Prompt = Your job with the data below is to output exactly the lines from the one holding "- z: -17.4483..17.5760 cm" down to the one holding "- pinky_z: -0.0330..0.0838", both included, and no others.

Data extracted from a collection =

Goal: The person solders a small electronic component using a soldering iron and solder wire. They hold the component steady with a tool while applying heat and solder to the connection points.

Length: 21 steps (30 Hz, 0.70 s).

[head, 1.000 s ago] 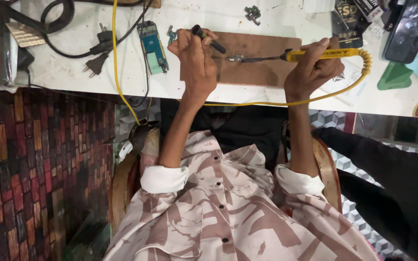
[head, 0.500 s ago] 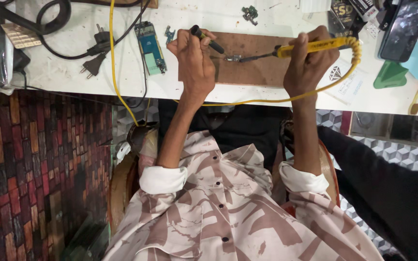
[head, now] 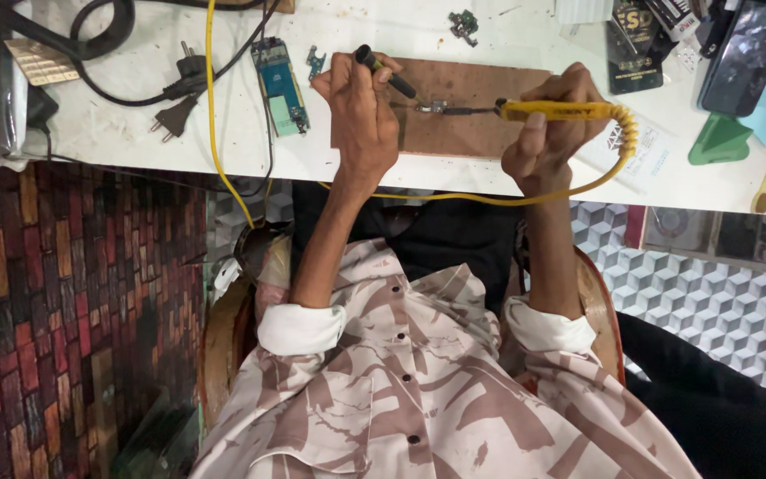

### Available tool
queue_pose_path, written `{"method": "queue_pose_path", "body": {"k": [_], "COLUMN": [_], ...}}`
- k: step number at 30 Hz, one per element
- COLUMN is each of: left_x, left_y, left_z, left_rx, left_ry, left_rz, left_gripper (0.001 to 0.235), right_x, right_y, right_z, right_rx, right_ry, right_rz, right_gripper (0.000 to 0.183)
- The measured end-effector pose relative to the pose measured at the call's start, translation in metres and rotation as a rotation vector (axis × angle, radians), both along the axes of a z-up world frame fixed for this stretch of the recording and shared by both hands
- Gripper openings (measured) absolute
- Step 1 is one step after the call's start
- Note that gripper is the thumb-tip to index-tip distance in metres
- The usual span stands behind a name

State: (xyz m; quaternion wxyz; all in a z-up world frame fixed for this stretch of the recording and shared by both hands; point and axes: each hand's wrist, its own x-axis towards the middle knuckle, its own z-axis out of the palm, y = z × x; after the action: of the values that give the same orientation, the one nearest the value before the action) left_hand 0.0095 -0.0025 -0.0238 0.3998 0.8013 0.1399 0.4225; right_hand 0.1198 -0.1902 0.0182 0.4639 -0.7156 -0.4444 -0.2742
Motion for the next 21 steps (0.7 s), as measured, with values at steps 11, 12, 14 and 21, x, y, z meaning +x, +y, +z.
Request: {"method": "queue_pose_path", "body": {"k": [11, 12, 14, 21], "left_x": [0.0, 0.0, 0.001, -0.002], "left_y": [0.001, 0.001, 0.0, 0.001], "left_z": [-0.002, -0.002, -0.002, -0.001], "left_rx": [0.037, 0.035, 0.018, 0.033], "left_ry": [-0.003, -0.001, 0.003, -0.015], "left_rz": [0.018, 0.019, 0.015, -0.011], "left_gripper": [0.011, 0.012, 0.012, 0.022], "right_x": [-0.009, -0.011, -0.015, -0.018], "right_y": [-0.007, -0.007, -0.009, -0.005], "right_z": [0.01, 0.009, 0.01, 0.008], "right_rx": [-0.279, -0.326, -0.237, -0.138], "right_ry": [-0.23, -0.364, -0.186, -0.216], "right_rz": [-0.221, -0.34, -0.206, -0.072], "right_gripper": [0.017, 0.018, 0.02, 0.021]}}
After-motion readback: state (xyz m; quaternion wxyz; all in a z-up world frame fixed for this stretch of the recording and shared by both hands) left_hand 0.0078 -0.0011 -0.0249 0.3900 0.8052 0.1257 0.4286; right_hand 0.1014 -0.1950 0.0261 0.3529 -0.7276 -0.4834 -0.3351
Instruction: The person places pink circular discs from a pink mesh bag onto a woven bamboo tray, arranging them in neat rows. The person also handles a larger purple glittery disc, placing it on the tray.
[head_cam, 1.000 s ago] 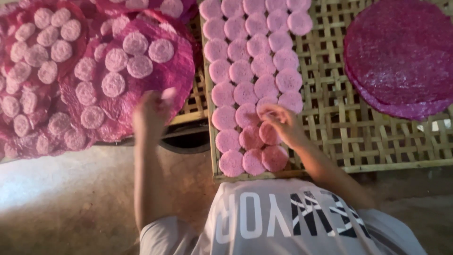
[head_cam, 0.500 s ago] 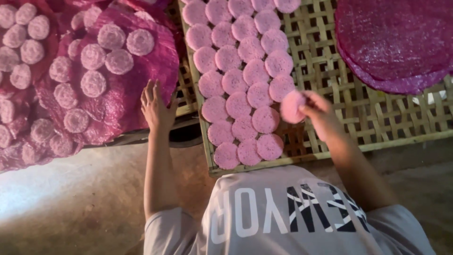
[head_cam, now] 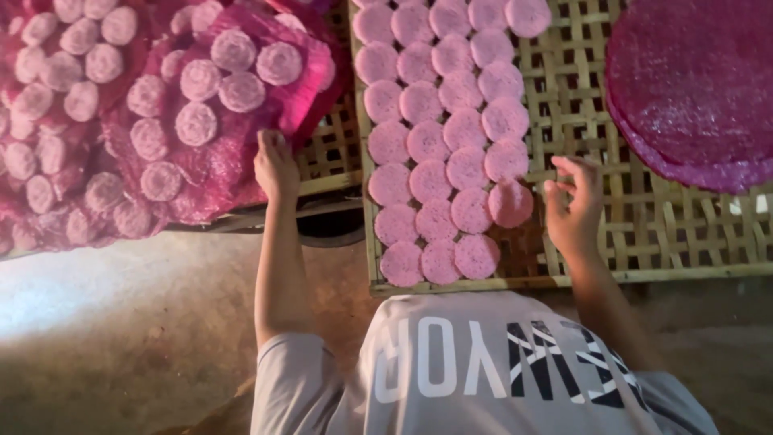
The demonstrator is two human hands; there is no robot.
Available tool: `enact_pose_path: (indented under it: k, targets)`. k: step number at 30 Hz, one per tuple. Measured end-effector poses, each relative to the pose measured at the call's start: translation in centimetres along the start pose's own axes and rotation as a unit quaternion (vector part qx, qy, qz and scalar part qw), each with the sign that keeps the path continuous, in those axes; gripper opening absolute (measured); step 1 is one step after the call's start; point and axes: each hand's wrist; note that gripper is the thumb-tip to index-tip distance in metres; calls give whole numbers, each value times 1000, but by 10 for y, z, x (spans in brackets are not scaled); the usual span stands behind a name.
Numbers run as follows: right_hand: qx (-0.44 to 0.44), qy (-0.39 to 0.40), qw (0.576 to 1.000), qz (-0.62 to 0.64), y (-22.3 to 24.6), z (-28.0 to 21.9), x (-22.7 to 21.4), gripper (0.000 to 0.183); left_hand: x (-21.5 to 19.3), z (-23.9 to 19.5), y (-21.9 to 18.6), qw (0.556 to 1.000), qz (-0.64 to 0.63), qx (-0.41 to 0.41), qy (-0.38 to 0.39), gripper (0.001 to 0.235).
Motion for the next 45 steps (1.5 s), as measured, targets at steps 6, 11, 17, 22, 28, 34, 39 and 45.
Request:
enact_pose_path:
  k: [6,11,17,22,28,34,39,45]
  targets:
    - [35,10,992,121,-12,7,3,29,-70,96,-45,974,-218,39,38,18]
    - [52,-10,978,203,-29,18,-6,31,-123,78,-155,935,-275,119,189,17]
    - [112,-32,989,92,-24,17,-12,31,-70,-81,-249,708,-338,238,572,41]
    - [28,102,994,8,4,40,30,26,-52,-117,-231,773,-331,213,498,39]
    - [-255,136,940,-183,28,57,92,25,-61,-87,-187,923,-270,102,256,25]
    - [-48,162,985,35,-22,97,106,25,-24,-77,-189,939,-167,214,212,27]
    - [285,111,837,454,-79,102,40,17,37,-43,-195,934,15,306,185,38]
    - [385,241,823,343,-84,-14,-28,37,81,-4,-205,926,115,269,240,52]
Point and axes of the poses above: each hand's wrist, its own z-axis towards the middle knuckle, its own x-axis out of the palm, y = z × x, and after that the axes turned 7 degrees about x, right-handed
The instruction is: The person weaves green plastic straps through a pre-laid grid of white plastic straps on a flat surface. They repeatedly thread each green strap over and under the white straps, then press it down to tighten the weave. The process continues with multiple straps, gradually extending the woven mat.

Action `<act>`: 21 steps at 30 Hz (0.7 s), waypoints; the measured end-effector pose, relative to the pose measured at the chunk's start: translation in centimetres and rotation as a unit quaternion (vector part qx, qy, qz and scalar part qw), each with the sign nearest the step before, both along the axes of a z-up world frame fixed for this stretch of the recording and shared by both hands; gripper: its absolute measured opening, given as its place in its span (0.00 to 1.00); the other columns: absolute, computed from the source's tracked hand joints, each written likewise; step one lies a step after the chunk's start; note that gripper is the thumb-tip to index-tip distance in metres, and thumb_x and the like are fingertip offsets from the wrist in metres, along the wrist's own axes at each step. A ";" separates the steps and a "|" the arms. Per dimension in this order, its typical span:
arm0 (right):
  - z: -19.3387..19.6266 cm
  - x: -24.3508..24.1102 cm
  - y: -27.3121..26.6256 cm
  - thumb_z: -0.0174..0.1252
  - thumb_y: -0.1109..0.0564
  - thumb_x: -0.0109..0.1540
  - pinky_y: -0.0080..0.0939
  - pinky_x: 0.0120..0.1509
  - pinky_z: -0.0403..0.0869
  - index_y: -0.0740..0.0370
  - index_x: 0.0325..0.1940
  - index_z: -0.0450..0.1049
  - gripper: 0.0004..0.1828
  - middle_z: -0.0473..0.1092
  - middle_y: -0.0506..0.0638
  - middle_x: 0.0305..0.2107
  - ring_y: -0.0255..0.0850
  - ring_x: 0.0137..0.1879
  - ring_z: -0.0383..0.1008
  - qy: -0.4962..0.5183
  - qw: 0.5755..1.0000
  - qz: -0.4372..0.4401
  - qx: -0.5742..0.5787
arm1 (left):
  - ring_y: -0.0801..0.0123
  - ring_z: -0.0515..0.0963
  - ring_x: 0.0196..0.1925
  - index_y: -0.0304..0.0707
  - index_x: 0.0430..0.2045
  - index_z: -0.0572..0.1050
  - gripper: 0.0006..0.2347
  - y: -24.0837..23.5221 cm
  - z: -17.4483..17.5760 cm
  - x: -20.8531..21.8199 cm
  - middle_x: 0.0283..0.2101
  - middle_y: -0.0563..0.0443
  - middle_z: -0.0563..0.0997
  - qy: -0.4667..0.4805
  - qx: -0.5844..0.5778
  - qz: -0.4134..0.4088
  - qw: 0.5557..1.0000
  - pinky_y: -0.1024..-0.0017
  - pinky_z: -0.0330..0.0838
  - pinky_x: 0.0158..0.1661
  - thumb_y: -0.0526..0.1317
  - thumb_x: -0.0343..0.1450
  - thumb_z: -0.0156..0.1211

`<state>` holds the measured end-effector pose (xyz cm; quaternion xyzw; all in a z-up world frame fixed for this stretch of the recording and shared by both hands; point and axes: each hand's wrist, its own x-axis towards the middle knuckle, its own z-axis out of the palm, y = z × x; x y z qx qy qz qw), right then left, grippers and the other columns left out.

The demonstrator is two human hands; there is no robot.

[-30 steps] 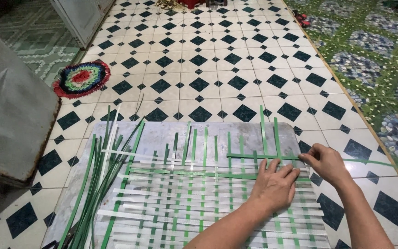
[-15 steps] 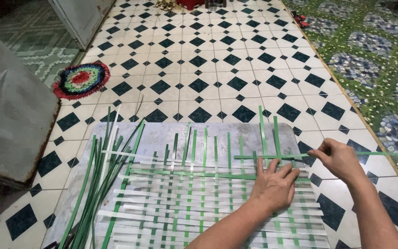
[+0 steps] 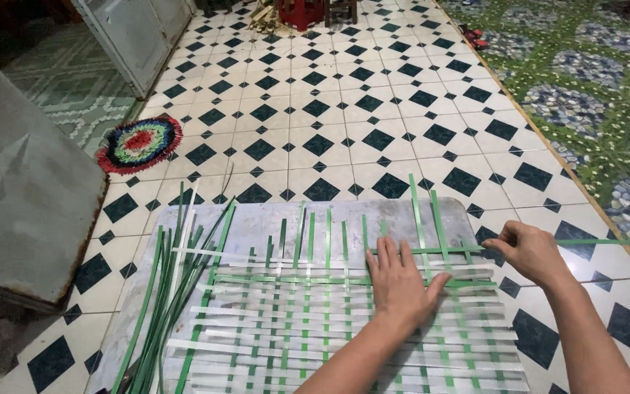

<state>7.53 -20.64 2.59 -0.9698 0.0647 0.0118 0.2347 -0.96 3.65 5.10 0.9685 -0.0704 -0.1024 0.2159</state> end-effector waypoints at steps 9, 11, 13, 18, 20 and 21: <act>-0.2 0.5 1.0 0.68 0.49 0.56 0.41 0.34 0.65 0.60 0.25 0.72 0.16 0.72 0.51 0.20 0.41 0.28 0.68 0.011 1.000 0.011 0.022 | 0.46 0.28 0.74 0.28 0.67 0.40 0.39 0.6 -4.1 -0.4 0.72 0.31 0.35 -0.079 -0.032 -0.024 0.996 0.50 0.19 0.66 0.65 0.71 0.27; -0.4 0.7 1.4 0.69 0.49 0.55 0.41 0.32 0.63 0.61 0.22 0.71 0.17 0.70 0.51 0.17 0.41 0.26 0.66 -0.001 0.998 0.019 0.057 | 0.48 0.24 0.74 0.29 0.67 0.37 0.40 0.9 -3.1 -0.3 0.72 0.33 0.31 -0.037 -0.030 -0.023 0.999 0.52 0.16 0.66 0.65 0.70 0.26; -0.7 0.4 1.7 0.66 0.49 0.58 0.41 0.34 0.63 0.62 0.25 0.75 0.15 0.73 0.52 0.19 0.41 0.28 0.68 0.029 0.997 0.014 0.064 | 0.48 0.23 0.74 0.31 0.68 0.36 0.39 1.0 -3.1 -0.5 0.72 0.34 0.30 -0.036 -0.032 -0.024 0.999 0.50 0.14 0.65 0.65 0.70 0.23; 0.7 -0.8 1.8 0.58 0.52 0.62 0.43 0.44 0.70 0.62 0.37 0.78 0.11 0.77 0.53 0.31 0.43 0.38 0.75 0.065 0.993 0.019 0.097 | 0.46 0.36 0.73 0.28 0.66 0.47 0.34 1.5 -5.1 0.0 0.70 0.32 0.44 -0.124 -0.136 -0.008 0.983 0.50 0.27 0.67 0.60 0.72 0.34; 1.2 -1.1 1.4 0.56 0.51 0.62 0.44 0.52 0.75 0.61 0.45 0.78 0.14 0.79 0.54 0.40 0.45 0.47 0.79 0.085 0.993 0.017 0.079 | 0.43 0.44 0.73 0.27 0.64 0.55 0.32 2.9 -4.2 -0.3 0.69 0.30 0.54 -0.195 -0.204 0.000 0.959 0.49 0.37 0.67 0.56 0.72 0.42; 1.1 -1.2 0.8 0.56 0.50 0.62 0.47 0.53 0.74 0.62 0.47 0.78 0.16 0.79 0.55 0.42 0.47 0.49 0.78 0.095 0.992 0.005 0.084 | 0.47 0.52 0.71 0.29 0.63 0.57 0.26 4.1 -2.5 -0.9 0.67 0.35 0.59 -0.213 -0.181 0.026 0.960 0.53 0.42 0.68 0.47 0.73 0.43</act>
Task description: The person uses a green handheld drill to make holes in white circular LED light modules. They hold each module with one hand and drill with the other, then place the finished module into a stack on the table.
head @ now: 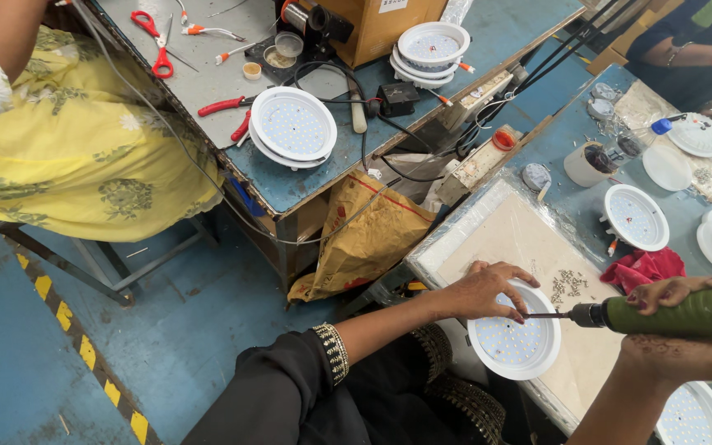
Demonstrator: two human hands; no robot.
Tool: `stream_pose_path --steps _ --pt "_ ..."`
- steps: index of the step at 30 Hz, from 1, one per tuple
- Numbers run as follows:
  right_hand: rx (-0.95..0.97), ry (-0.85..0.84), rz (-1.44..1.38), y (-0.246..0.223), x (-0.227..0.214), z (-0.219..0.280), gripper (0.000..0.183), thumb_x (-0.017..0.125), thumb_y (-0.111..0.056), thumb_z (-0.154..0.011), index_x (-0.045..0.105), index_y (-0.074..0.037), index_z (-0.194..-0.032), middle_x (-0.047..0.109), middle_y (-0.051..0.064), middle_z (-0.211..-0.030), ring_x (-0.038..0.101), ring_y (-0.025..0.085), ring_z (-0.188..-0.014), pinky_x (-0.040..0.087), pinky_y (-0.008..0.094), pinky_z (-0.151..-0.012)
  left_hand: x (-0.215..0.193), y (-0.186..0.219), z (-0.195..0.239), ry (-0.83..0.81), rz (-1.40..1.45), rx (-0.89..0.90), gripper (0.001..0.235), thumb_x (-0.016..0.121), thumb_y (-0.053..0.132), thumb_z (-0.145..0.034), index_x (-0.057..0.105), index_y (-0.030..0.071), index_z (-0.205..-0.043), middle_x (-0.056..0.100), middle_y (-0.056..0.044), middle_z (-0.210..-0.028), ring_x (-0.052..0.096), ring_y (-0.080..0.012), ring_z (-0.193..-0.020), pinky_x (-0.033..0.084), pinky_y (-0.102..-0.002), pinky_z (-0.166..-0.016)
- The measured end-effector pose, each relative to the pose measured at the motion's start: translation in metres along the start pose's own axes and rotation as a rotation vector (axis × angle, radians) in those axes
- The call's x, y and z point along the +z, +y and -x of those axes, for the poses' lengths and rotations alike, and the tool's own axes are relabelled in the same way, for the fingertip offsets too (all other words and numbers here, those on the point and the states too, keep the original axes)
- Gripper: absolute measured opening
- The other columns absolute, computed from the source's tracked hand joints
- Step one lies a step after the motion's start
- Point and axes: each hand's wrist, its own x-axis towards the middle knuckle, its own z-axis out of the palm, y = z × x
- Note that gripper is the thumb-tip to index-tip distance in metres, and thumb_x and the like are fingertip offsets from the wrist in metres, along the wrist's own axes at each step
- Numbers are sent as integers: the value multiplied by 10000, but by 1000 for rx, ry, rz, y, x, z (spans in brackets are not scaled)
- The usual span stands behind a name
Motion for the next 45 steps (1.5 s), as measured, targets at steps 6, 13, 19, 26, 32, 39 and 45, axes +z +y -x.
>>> stream_pose_path --steps 6,13,19,26,32,39,45 --pt "6 -10 -39 0 8 -1 504 270 -444 -1120 463 22 -1119 443 200 -720 429 320 -555 398 408 -560 -9 11 3 -19 -52 -1 196 839 444 -720 834 258 -781 599 34 -1446 442 -148 -1424 234 -511 -1134" --pt "-4 26 -56 6 18 -2 555 275 -490 -1109 458 34 -1094 446 185 -741 479 317 -576 407 409 -545 -14 15 3 -34 -85 15 249 856 454 -682 805 221 -754 586 19 -1448 432 -159 -1421 223 -513 -1140" --pt "-48 45 32 5 26 -3 555 313 -496 -1131 444 39 -1065 416 164 -751 453 284 -581 391 386 -521 -12 12 3 -29 -79 15 197 841 441 -717 806 250 -751 587 31 -1451 426 -165 -1432 208 -530 -1149" --pt "-40 2 129 1 36 1 697 303 -662 -1039 455 18 -1066 410 157 -706 440 272 -531 406 380 -517 -12 14 5 -5 -119 54 219 844 442 -714 781 233 -727 595 25 -1443 420 -176 -1442 212 -549 -1164" --pt "-59 38 158 4 40 2 765 317 -717 -1026 438 38 -1072 393 160 -728 423 275 -563 393 374 -512 -13 14 5 -12 -138 59 225 853 429 -712 769 220 -721 586 19 -1444 405 -183 -1453 208 -559 -1162" --pt "-222 -72 287 7 49 -4 812 348 -782 -968 474 14 -1069 457 108 -717 536 244 -553 484 355 -462 -7 -7 0 151 73 152 621 877 443 -680 692 115 -1173 556 -134 -1378 452 -318 -1364 356 -535 -1118" --pt "-192 24 117 -14 52 -7 757 359 -715 -1040 474 30 -1112 492 123 -717 522 234 -510 449 335 -415 0 -29 -4 202 183 -60 429 785 238 -884 572 6 -1176 535 -164 -1142 618 -282 -1008 523 -372 -892"
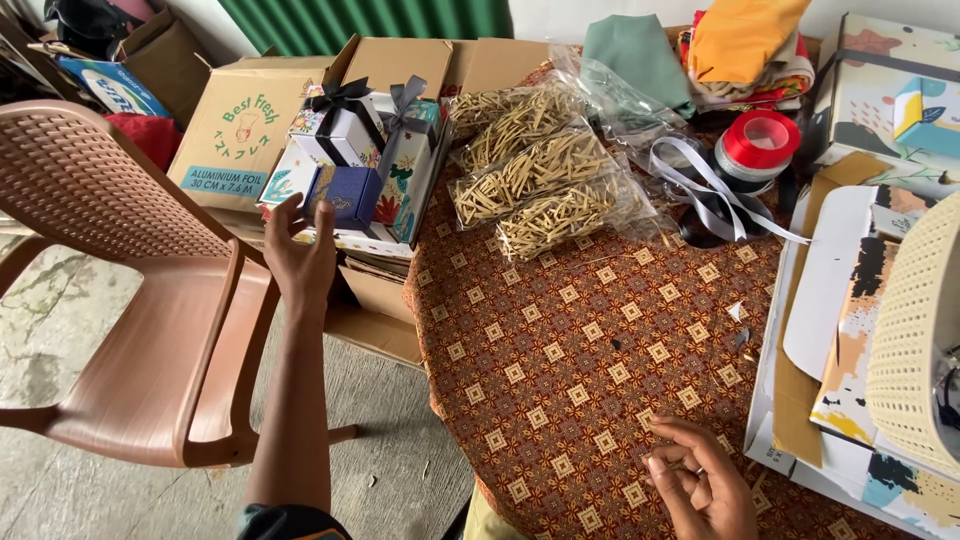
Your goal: Assembling a cardboard gift box and filling it with shredded paper
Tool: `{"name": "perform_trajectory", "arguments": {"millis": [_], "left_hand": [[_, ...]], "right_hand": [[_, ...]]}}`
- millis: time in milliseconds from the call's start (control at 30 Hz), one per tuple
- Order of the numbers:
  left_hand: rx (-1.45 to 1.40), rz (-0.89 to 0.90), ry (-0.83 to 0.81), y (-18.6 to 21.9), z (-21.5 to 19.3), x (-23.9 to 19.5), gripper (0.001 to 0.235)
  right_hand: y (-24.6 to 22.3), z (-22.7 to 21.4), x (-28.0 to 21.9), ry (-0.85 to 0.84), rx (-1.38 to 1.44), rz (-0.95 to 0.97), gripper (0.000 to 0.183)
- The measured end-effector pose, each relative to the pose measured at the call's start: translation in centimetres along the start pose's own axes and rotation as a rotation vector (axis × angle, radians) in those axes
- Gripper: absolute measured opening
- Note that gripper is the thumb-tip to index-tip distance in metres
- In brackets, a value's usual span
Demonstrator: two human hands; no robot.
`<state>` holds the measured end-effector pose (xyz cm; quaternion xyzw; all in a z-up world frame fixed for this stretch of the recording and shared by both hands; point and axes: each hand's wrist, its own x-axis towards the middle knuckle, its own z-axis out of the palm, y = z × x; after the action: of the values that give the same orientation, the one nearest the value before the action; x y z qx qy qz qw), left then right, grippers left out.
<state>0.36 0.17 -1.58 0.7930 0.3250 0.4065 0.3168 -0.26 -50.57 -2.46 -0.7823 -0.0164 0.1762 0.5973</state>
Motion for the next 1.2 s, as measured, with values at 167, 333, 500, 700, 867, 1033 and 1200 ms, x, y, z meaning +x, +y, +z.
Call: {"name": "perform_trajectory", "arguments": {"millis": [167,333,500,700,867,1033,1200], "left_hand": [[0.132,0.065,-0.019,0.5,1.0,-0.6,0.078],[0.143,0.149,0.027,0.3,1.8,-0.3,0.069],[0.187,0.088,0.002,0.4,1.9,-0.1,0.068],[0.232,0.061,-0.037,1.2,2.0,0.1,0.072],[0.239,0.052,-0.032,1.0,2.3,0.4,0.072],[0.255,0.027,-0.035,1.1,2.6,0.4,0.07],[0.276,0.009,-0.04,1.1,2.7,0.4,0.072]], "right_hand": [[0.4,-0.1,0.2,-0.006,-0.021,-0.014,0.037],[1.1,-0.4,0.5,-0.025,-0.063,-0.043,0.037],[1.9,-0.6,0.6,-0.054,-0.13,-0.075,0.039],[1.6,-0.5,0.6,-0.046,-0.148,-0.061,0.039],[1.8,-0.3,0.6,-0.033,-0.168,-0.084,0.037],[2.1,-0.4,0.7,-0.045,-0.151,-0.13,0.038],[1.9,-0.3,0.6,-0.042,-0.15,-0.122,0.037]]}}
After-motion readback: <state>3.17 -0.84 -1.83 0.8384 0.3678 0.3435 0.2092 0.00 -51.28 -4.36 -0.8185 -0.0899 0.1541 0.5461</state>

Written response =
  - z: -17.4483..17.5760 cm
  - x: -20.8531..21.8199 cm
  - middle_x: 0.0283..0.2101
  - middle_y: -0.0563..0.0443
  - middle_z: -0.0563..0.0997
  - qy: -0.4667..0.4805
  - qx: -0.5844..0.5778
  - qz: -0.4134..0.4088
  - qw: 0.5557..1.0000
  - pinky_y: -0.1024..-0.0017
  - pinky_z: -0.0330..0.0838

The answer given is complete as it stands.